To find the focal length of a converging lense:
Put an image of a distant object on a screen and measure the distance between the lens and the focused image. It works as the rays of light from the object are parallel and convere at the focal point.
The image is inverted, diminished and real, meaning it can be projected on a screen.
A converging lens can produce magnified and diminished images depending on the position of the object.
When the distance between object and lens is bigger than 2f (focal length) it will be red text
If the distance is between f and 2f it will be inverted, diminished and magnified.
When object is closer to lens than f, the image is virtual (can't be projected on screen), upright and magnified.
- Early telescopes had converging lenses at the front and diverging as the eyepiece.
- Lenses have different focal points for different colours of light, making the image blurred.
A clearer image is formed by using a concave mirror instead of converging lenses.
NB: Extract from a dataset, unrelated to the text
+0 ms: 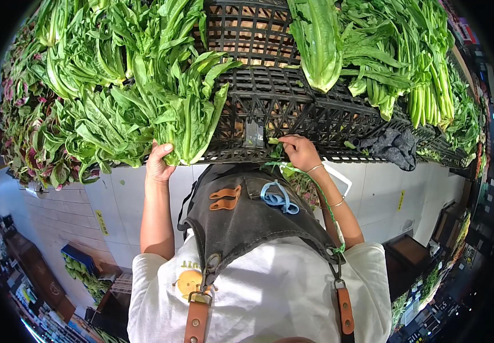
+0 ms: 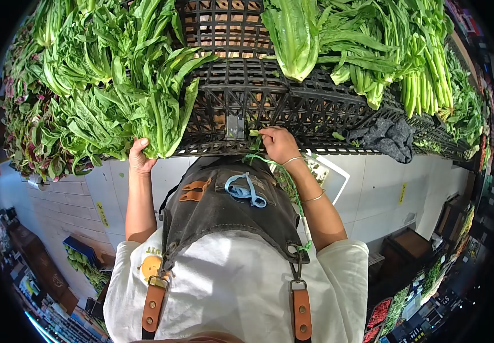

-In a modern refracting telescopes is all a coverging lense.
- Reflecting telescopes are large but easy to move than a refracting telescope as the mirror has a smaller mass.
A simple reflecting telescope uses a large concave mirror, a plane mirror and a converging lens.
The concave mirror forms an image of a distant object, which is reflected towards the eyepiece using the plane mirror.
- Modern telescopes can be placed in observatories in high areas, away from pollution. The air is cooler so there is less interference from the atmosphere. The Hubble Space telescope produces images of space by using infrared and ultraviolet waves.